(Given data)

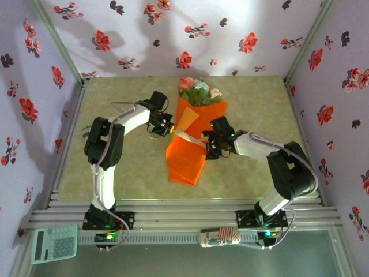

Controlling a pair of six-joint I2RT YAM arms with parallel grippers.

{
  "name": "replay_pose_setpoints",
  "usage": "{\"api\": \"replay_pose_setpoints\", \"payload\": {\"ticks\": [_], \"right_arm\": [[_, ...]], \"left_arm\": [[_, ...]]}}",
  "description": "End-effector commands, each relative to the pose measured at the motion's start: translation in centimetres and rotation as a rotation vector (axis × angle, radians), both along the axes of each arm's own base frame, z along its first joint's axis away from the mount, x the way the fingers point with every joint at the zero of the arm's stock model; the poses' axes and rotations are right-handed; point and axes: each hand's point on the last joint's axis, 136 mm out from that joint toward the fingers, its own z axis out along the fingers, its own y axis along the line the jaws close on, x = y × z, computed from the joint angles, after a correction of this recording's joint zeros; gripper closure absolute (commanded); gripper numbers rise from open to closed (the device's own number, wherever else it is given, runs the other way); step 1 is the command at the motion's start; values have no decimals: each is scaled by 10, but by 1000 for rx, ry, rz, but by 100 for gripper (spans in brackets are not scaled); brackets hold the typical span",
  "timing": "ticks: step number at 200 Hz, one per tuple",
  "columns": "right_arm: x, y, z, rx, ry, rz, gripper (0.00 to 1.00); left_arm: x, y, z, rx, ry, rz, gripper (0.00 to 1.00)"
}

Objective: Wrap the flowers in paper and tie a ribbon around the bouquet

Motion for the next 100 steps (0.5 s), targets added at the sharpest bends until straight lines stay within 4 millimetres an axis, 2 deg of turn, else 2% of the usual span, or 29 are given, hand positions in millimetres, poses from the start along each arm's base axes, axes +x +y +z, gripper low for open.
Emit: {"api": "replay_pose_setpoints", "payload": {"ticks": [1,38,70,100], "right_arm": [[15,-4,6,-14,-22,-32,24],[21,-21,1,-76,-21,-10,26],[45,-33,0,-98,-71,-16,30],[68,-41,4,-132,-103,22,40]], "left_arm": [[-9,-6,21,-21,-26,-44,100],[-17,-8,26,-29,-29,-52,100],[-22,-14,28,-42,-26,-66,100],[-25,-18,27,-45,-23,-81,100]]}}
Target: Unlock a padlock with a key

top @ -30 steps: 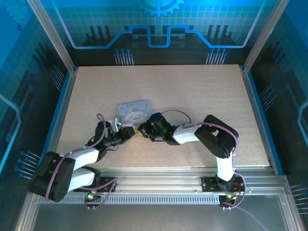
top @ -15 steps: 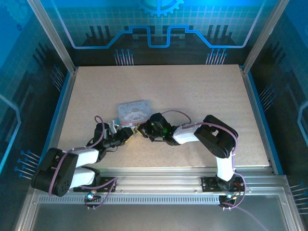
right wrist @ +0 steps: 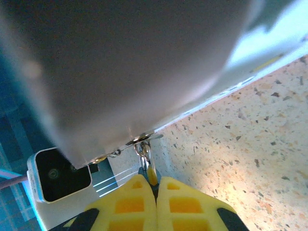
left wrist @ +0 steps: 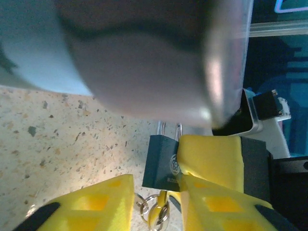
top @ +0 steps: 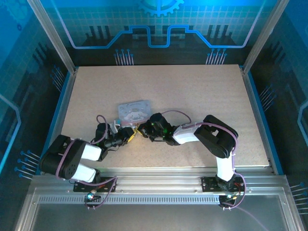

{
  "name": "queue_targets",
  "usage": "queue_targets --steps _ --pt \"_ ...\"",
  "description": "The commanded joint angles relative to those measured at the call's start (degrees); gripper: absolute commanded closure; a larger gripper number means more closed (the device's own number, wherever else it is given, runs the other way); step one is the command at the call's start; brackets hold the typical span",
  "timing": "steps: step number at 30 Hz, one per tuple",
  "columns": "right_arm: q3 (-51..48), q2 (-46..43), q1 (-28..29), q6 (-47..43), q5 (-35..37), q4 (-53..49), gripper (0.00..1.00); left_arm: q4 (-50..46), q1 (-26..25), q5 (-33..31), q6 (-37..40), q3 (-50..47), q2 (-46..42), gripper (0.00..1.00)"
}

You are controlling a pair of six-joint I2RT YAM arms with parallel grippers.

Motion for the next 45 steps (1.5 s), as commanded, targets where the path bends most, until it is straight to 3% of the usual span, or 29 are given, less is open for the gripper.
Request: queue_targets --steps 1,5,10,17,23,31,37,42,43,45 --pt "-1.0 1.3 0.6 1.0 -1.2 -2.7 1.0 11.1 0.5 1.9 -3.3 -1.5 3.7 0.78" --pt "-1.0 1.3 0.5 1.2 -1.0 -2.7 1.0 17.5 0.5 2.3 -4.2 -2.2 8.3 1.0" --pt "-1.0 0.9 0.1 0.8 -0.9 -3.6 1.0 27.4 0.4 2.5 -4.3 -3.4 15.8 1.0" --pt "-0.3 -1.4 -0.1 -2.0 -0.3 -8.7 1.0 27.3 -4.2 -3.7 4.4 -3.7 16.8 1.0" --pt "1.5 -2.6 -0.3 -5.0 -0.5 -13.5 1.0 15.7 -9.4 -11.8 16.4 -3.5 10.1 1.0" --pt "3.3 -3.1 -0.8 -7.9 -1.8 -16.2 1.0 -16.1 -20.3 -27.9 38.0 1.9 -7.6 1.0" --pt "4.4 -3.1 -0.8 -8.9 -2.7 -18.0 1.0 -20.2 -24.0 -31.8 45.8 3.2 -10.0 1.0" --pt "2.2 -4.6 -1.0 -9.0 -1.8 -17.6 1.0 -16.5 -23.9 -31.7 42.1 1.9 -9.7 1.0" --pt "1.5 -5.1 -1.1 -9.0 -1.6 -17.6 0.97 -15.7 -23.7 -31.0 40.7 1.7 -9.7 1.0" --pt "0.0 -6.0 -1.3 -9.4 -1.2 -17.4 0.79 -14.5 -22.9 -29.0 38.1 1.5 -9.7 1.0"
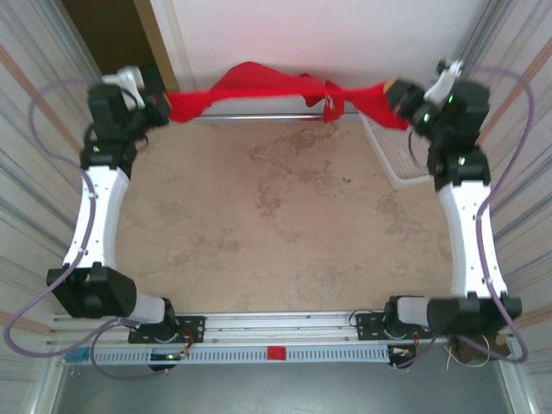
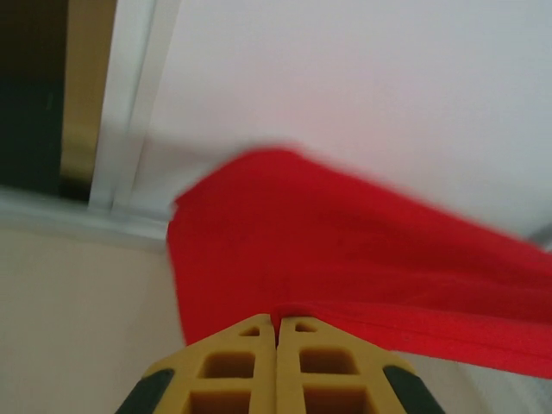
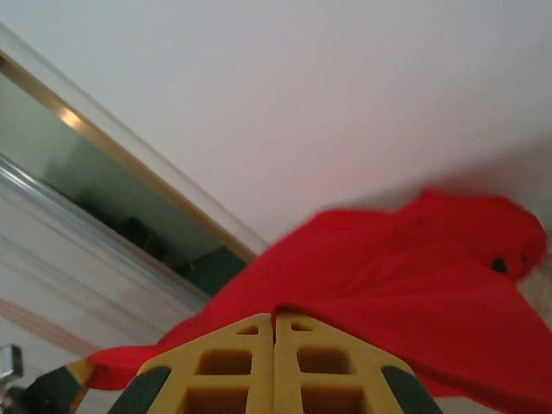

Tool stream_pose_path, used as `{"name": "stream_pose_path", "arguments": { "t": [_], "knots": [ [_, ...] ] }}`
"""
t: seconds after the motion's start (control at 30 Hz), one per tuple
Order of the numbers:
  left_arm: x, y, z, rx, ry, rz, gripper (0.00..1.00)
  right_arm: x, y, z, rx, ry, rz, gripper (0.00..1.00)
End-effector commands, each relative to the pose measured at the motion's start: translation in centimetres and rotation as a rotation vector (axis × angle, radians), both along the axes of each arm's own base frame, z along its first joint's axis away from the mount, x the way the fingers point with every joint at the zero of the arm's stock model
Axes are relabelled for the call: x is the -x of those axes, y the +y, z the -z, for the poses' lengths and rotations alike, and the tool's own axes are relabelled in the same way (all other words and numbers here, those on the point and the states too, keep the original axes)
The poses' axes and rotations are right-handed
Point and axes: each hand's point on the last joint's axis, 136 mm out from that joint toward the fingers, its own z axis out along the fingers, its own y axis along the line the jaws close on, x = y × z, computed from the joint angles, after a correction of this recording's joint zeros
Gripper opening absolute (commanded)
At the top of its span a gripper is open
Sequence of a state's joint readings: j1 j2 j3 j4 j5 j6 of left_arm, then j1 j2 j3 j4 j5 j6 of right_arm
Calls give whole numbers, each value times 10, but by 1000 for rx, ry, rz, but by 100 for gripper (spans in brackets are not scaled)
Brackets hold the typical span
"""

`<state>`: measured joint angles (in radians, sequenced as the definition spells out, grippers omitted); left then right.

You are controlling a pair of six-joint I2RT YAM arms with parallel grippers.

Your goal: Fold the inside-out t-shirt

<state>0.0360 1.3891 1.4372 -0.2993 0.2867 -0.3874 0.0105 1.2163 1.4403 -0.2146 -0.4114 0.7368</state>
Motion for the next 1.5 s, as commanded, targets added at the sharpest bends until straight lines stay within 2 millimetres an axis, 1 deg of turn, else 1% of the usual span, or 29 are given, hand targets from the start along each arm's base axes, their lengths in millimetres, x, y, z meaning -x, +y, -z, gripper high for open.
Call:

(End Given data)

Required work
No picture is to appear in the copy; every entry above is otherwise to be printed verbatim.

Task output
Controlling a pair of six-joint I2RT YAM arms with parallel grippers.

{
  "name": "replay_pose_setpoints",
  "usage": "{\"api\": \"replay_pose_setpoints\", \"payload\": {\"ticks\": [_], \"right_arm\": [[_, ...]], \"left_arm\": [[_, ...]]}}",
  "description": "End-effector commands, each relative to the pose measured at the motion's start: translation in centimetres and rotation as a rotation vector (axis × angle, radians), both along the axes of each arm's own base frame, z along its first joint's axis away from the mount, x the way the fingers point with every joint at the zero of the arm's stock model; the poses' axes and rotations are right-handed; point and axes: each hand's point on the last joint's axis, 136 mm out from that joint toward the fingers, its own z axis out along the fingers, its own y axis along the line the jaws close on, x = y × z, computed from the joint angles, after a correction of this recording's joint zeros; gripper closure absolute (commanded); gripper numbers rise from open to closed (the device's own number, wherever else it is given, runs the other way); step 1 is the command at the motion's start; values have no decimals: each is scaled by 10, but by 1000 for rx, ry, rz, but by 100 for gripper (spans in brackets are not scaled); brackets hold the typical span",
  "timing": "ticks: step number at 200 Hz, one per tuple",
  "columns": "right_arm: x, y, z, rx, ry, rz, gripper (0.00 to 1.00); left_arm: x, y, z, rx, ry, rz, gripper (0.00 to 1.00)"
}

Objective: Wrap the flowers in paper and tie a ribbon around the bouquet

Motion for the next 100 steps (0.5 s), targets added at the sharpest bends until straight lines stay within 4 millimetres an axis, 2 deg of turn, else 2% of the usual span, or 29 are given, hand positions in millimetres, poses from the start along each arm's base axes, axes +x +y +z, gripper low for open.
Emit: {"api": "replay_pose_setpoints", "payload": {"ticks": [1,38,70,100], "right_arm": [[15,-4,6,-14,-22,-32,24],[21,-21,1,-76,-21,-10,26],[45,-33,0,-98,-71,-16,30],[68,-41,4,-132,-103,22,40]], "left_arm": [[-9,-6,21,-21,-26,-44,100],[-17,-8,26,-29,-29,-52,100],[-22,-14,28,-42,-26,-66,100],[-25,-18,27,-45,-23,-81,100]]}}
Target: Unlock a padlock with a key

top @ -30 steps: 
top @ -15 steps: 
right wrist @ +0 steps: 
left wrist @ +0 steps: 
top @ +0 steps: 

{
  "name": "queue_targets",
  "usage": "queue_targets --steps _ --pt \"_ ...\"",
  "description": "The commanded joint angles relative to those measured at the call's start (degrees); gripper: absolute commanded closure; a larger gripper number means more closed (the device's own number, wherever else it is given, runs the other way); step one is the command at the call's start; brackets hold the typical span",
  "timing": "steps: step number at 30 Hz, one per tuple",
  "columns": "right_arm: q3 (-51..48), q2 (-46..43), q1 (-28..29), q6 (-47..43), q5 (-35..37), q4 (-53..49), gripper (0.00..1.00); left_arm: q4 (-50..46), q1 (-26..25), q5 (-33..31), q6 (-37..40), q3 (-50..47), q2 (-46..42), gripper (0.00..1.00)"
}

You are controlling a pair of six-joint I2RT YAM arms with parallel grippers.

Motion for the next 45 steps (1.5 s), as commanded, targets where the path bends most, until it is straight to 3% of the usual span, or 29 are given, less is open for the gripper.
Request: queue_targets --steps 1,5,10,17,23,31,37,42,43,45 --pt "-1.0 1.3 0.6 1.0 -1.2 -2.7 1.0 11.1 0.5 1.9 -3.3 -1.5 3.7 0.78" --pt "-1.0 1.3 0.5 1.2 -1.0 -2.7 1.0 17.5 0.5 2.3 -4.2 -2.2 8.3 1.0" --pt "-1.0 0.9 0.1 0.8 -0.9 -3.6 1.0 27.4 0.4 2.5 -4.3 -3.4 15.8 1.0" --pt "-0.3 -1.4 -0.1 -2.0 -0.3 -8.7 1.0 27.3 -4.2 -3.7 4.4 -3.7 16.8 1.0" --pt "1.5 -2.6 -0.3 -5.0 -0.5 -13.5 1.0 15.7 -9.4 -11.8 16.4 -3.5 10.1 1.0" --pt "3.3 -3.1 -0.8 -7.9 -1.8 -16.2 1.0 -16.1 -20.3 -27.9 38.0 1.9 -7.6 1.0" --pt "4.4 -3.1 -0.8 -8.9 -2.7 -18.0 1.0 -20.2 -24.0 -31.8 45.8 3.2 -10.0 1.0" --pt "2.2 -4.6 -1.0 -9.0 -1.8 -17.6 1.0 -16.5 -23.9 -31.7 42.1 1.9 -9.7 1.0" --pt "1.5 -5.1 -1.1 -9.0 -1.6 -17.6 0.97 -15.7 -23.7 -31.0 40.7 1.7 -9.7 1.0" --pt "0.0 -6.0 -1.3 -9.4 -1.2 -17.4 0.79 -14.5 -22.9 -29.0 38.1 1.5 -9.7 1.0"

Tool stream_pose_path, used as `{"name": "stream_pose_path", "arguments": { "t": [_], "knots": [ [_, ...] ] }}`
"""
t: seconds after the motion's start (control at 30 Hz), one per tuple
Order of the numbers:
  left_arm: x, y, z, rx, ry, rz, gripper (0.00..1.00)
  right_arm: x, y, z, rx, ry, rz, gripper (0.00..1.00)
End-effector commands, each relative to the pose measured at the motion's start: translation in centimetres and rotation as a rotation vector (axis × angle, radians), both along the axes of each arm's own base frame, z along its first joint's axis away from the mount, x the way the fingers point with every joint at the zero of the arm's stock model
Axes are relabelled for the call: x is the -x of those axes, y the +y, z the -z, for the poses' lengths and rotations alike, and the tool's own axes are relabelled in the same way (all other words and numbers here, those on the point and the states too, keep the original axes)
The poses' axes and rotations are right-handed
Point and axes: each hand's point on the last joint's axis, 136 mm out from that joint toward the fingers, its own z axis out along the fingers, its own y axis along the line the jaws close on, x = y × z, computed from the joint angles, after a correction of this recording's joint zeros
Gripper opening absolute (commanded)
At the top of its span a gripper is open
Sequence of a state's joint readings: j1 j2 j3 j4 j5 j6 of left_arm, then j1 j2 j3 j4 j5 j6 of right_arm
Calls give whole numbers, each value times 10, but by 1000 for rx, ry, rz, but by 100 for gripper (spans in brackets are not scaled)
Brackets hold the typical span
"""

`<state>`: measured joint angles (in radians, sequenced as the definition spells out, grippers omitted); left then right.

You are controlling a pair of six-joint I2RT YAM arms with parallel grippers.

Your goal: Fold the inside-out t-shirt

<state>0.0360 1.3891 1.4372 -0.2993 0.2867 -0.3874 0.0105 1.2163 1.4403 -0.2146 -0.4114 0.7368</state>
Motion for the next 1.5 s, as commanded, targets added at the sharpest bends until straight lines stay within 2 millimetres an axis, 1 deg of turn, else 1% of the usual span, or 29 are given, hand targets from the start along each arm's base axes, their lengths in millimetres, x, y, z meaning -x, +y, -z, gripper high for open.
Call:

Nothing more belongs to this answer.